AVOID 1: Reducing the uncertainty in simple model projections


AVOID 1: Reducing the uncertainty in simple model projections

December 19, 2011

Simple climate models are widely used in most climate mitigation pathways studies, including AVOID and the Committee on Climate Change’s carbon budget analysis, but there are questions regarding their reliability and how key assumptions influence the results for aggressive mitigation scenarios. The aim of this report is to examine the uncertainty resulting from key assumptions in the climate model used to produce climate projections within AVOID with the view to increase the robustness of future projections. Improved estimates of uncertainty in the climate response of emissions pathways is critical for the AVOID top level question “2.What emissions pathways will avoid “dangerous” climate change?”

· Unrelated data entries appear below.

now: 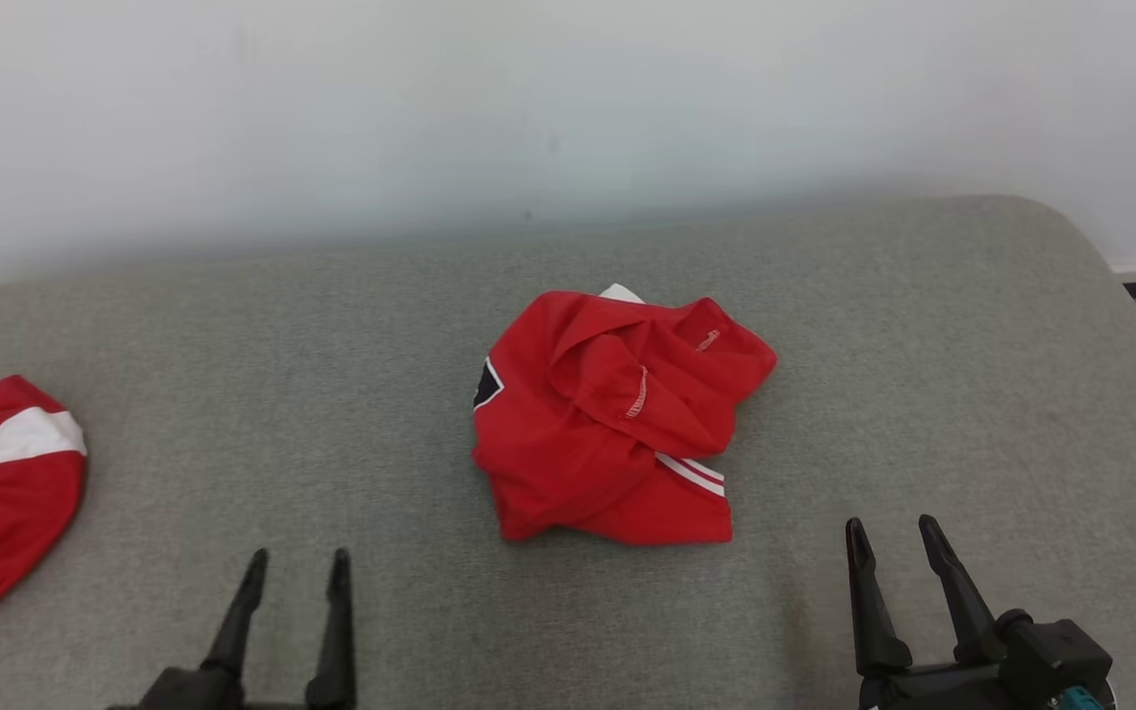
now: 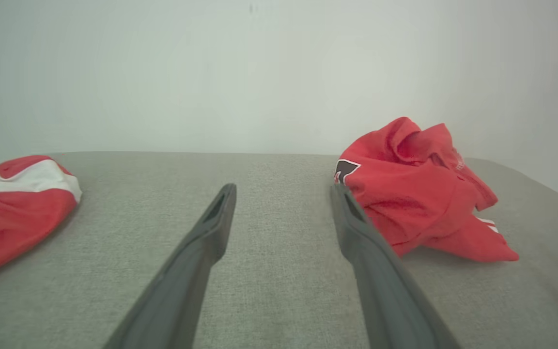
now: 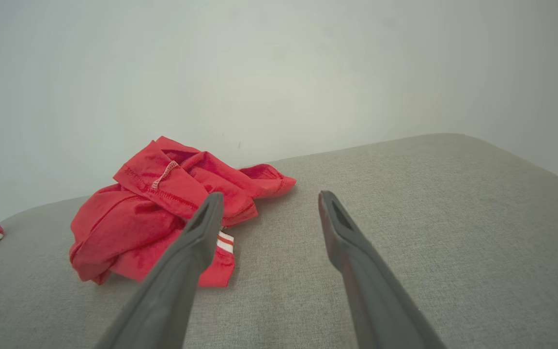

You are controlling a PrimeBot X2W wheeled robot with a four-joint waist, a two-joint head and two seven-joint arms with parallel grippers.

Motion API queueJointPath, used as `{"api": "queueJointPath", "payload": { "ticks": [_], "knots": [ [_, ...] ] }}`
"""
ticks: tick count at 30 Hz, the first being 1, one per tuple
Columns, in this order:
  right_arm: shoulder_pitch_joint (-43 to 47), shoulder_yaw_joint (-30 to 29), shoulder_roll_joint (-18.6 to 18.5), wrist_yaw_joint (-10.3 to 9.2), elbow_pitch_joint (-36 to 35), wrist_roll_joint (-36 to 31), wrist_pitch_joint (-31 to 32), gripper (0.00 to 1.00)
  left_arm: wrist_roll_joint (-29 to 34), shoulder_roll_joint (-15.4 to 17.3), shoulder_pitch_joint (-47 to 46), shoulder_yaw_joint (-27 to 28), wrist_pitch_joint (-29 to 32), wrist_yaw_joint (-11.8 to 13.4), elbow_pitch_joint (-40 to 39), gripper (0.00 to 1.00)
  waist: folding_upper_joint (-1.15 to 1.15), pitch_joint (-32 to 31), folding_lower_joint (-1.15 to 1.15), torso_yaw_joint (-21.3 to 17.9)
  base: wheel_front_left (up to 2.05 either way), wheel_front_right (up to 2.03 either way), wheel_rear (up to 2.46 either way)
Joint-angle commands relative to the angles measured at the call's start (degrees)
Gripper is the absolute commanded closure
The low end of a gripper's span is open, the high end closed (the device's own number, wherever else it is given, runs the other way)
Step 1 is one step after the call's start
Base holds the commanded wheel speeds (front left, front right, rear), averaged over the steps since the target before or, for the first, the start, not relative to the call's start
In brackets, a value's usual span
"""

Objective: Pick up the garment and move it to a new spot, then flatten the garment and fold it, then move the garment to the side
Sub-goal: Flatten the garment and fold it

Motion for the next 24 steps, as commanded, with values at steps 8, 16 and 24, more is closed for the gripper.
{"api": "queueJointPath", "payload": {
  "ticks": [8,16,24],
  "knots": [
    [-1.87,0.26,-0.03,0.20,0.02,1.42,-0.02,0.00,-3.56,3.15,-7.60,-9.02,-0.19,0.04,6.71,0.00,0.00,3.48,0.00,-6.29,0.00,0.00,0.00],
    [-3.55,0.49,0.01,0.20,-0.40,2.39,-0.02,0.00,-5.87,6.06,-13.79,-17.52,-0.20,0.05,15.05,0.00,0.00,6.76,0.00,-10.78,0.00,0.00,0.00],
    [-4.23,0.67,0.00,0.20,-0.08,3.24,-0.03,0.00,-7.61,7.32,-19.51,-19.52,-0.20,0.05,22.32,0.00,0.00,7.81,0.00,-12.53,0.00,0.00,0.00]
  ]
}}
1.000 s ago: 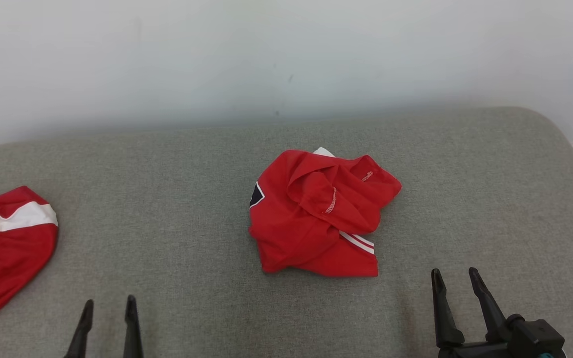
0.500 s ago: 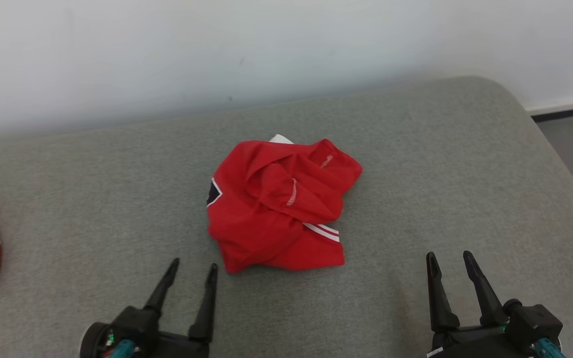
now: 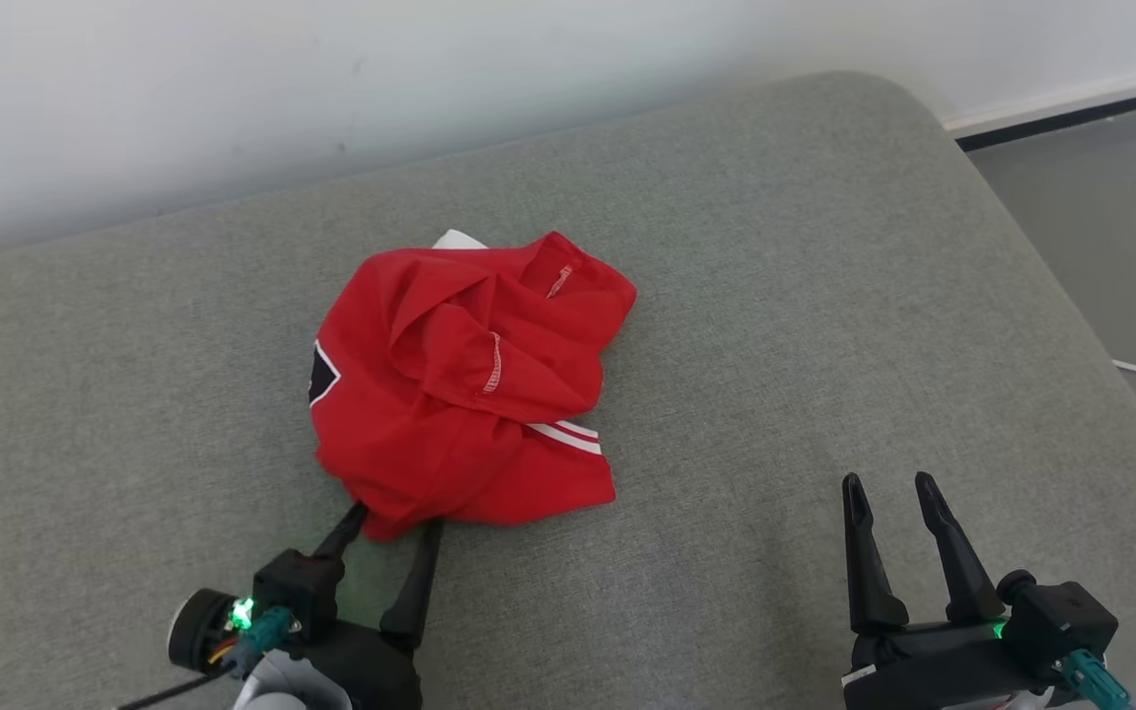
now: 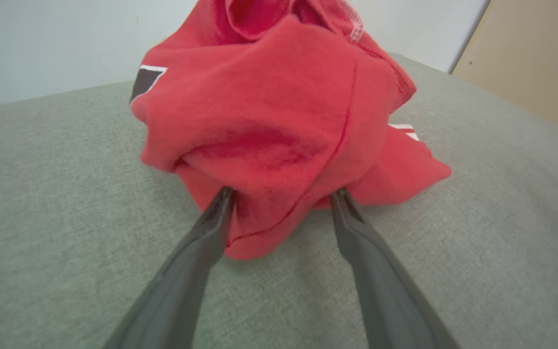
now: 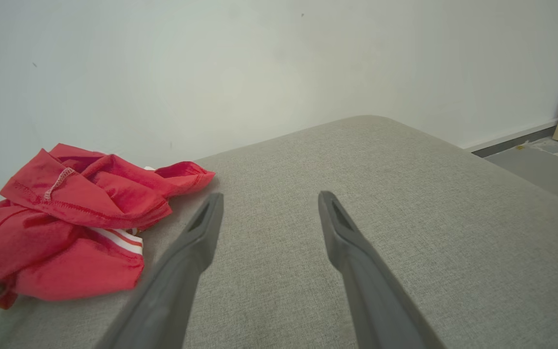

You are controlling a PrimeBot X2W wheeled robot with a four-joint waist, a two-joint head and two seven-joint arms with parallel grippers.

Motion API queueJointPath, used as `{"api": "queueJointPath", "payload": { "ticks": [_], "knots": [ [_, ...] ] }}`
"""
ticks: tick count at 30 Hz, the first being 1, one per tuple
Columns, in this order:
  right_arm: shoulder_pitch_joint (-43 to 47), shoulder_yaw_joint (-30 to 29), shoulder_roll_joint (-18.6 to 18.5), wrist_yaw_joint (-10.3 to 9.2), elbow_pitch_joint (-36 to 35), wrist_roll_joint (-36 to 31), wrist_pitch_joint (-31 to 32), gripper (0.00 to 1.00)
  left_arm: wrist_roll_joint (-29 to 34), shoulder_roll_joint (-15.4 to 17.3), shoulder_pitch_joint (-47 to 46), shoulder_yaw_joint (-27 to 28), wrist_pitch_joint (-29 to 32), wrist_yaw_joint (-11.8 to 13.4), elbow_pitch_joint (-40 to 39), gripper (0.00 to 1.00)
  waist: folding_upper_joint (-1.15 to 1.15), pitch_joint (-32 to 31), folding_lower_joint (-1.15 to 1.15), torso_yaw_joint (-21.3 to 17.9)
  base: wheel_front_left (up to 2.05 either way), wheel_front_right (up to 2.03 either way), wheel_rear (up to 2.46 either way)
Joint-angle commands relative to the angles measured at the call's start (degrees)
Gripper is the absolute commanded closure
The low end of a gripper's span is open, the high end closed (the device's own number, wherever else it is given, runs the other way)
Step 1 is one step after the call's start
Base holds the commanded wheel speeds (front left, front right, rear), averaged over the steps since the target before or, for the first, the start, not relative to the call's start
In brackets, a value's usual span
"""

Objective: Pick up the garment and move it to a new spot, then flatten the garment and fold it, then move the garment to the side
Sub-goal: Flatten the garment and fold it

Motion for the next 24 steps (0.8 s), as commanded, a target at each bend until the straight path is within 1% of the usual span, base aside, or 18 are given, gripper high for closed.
{"api": "queueJointPath", "payload": {
  "ticks": [1,2,4,9,15,16,20,24],
  "knots": [
    [-0.54,0.20,0.02,0.20,0.14,0.42,-0.02,0.00,-0.50,0.31,-1.12,0.02,-0.20,0.06,0.67,0.00,-0.01,0.45,-0.01,-0.70,0.00,0.00,0.00],
    [-0.51,0.23,0.02,0.20,0.14,0.44,-0.01,0.00,-0.89,0.27,-1.68,0.01,-0.20,0.06,1.11,0.53,-0.01,0.39,-0.01,-0.78,0.00,0.00,0.00],
    [-0.30,0.09,0.02,0.20,0.05,0.50,-0.01,0.00,-1.15,0.30,-2.50,0.19,-0.20,0.06,1.35,1.00,-0.01,0.21,-0.01,-0.74,0.00,0.00,0.00],
    [1.04,-0.72,0.02,0.20,-0.01,0.72,-0.01,0.00,-1.60,0.11,-1.74,1.66,-0.20,0.06,-2.63,1.00,-0.01,-0.71,-0.01,1.23,0.00,0.00,0.00],
    [2.12,-0.84,0.02,0.20,0.20,0.17,-0.01,0.00,0.12,2.67,0.07,4.23,-0.20,0.06,-10.37,1.00,-0.01,-2.70,-0.01,5.47,0.00,0.00,0.00],
    [2.12,-0.84,0.02,0.20,0.20,0.17,-0.01,0.00,0.12,2.67,0.07,4.23,-0.20,0.06,-10.37,1.00,-0.01,-2.70,-0.01,5.47,0.00,0.00,0.00],
    [2.73,-0.56,0.02,0.20,0.37,-0.03,-0.01,0.00,2.07,5.82,1.65,5.43,-0.20,0.07,-15.83,1.00,-0.01,-4.20,-0.01,7.79,0.00,0.00,0.00],
    [3.16,-0.51,0.00,0.20,0.47,0.41,-0.01,0.00,3.52,8.29,3.91,6.38,-0.20,0.06,-20.52,1.00,-0.01,-5.22,-0.01,9.38,0.00,0.00,0.00]
  ]
}}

The simple climate model, MAGICC, was used in AVOID to estimate the climate response to a large number of emissions pathways to establish whether a particular pathway remained below the policy relevant 2°C global temperature target. These climate projections of warming have associated uncertainties arising from our incomplete knowledge of the climate system but the uncertainties can be captured by varying the adjustable parameters within the model over the uncertainty range. The warming estimates provided in policy relevant work need to have an accurate representation of the uncertainties involved. Following a detailed analysis of the uncertainties in the model parameters, climate sensitivity, ocean diffusivity and aerosol radiative forcing and emissions, the consequences on how best to represent uncertainty in warming estimates in AVOID includes:

  1. Climate sensitivity (T2x) gives an estimate of how much the climate will warm to a doubling of atmospheric carbon dioxide concentrations. The estimate of climate sensitivity used in the previous AVOID emissions pathways studies (AV/WS1/D1/01­ 03) was that of Murphy et al., (2004) which provides a high central estimate of warming in simple climate models compared to most other T2x estimates. We also note that the Murphy estimate gives results that agree well with the central estimate of attributed warming. However, given the significant spread in the central estimates of T2x in the published literature and with no clear “best estimate” of T2x, it is recommended that the warming for a “high” and “low” central estimate of T2x should be provided to convey the uncertainty in T2x.
  2. Atmospheric aerosols are small particles that either cool or warm the planet. On a global scale the cooling effect from sulphate aerosols tends to outweigh warming from other aerosol species, such as black carbon aerosols, and so can offset some of the potential warming from greenhouse gases. How aerosol emissions will change in the future is another large source of uncertainty in the projected warming and the aerosol emissions in the AVOID emissions pathways uses one set of assumptions. Most alternate aerosol emissions pathways lie below those used in the previous AVOID work and because it is not clear which particular pathway is more representative, providing alternate estimates of aerosol pathways in future AVOID work is recommended. We also recommend further consideration of the uncertainty in how effective aerosol particles are in modifying the climate.
  3.  Ocean diffusivity is a measure of the speed with which heat is transferred from the ocean surface to the deep ocean. The estimate of the ocean diffusivity, k, used in previous AVOID MAGICC climate projections was based on MAGICC tuned to the complex atmosphere–ocean global climate models (AOGCMs) in the IPCC Third Assessment Report (2001). The equivalent estimate for the IPCC Fourth Assessment Report (2007) MAGICC tuned values has a lower central k value and in light of more evidence that AOGCMs have more efficient mixing than observed (Hansen et al., 2011 Knutti 2008, Forest et al., 2006), we recommend that AVOID adopt the estimate with the lower central k value for future studies.
  4. iv) The findings of this study suggest that the warming projections in previous studies such as the Committee of Climate Change December 2008 report (Smith et al., 2008) and the early AVOID work on emissions pathways (AV/WS1/D1/01-03) would be slightly higher if the recommendations in this report are adopted but would remain within the uncertainty range of the new estimate.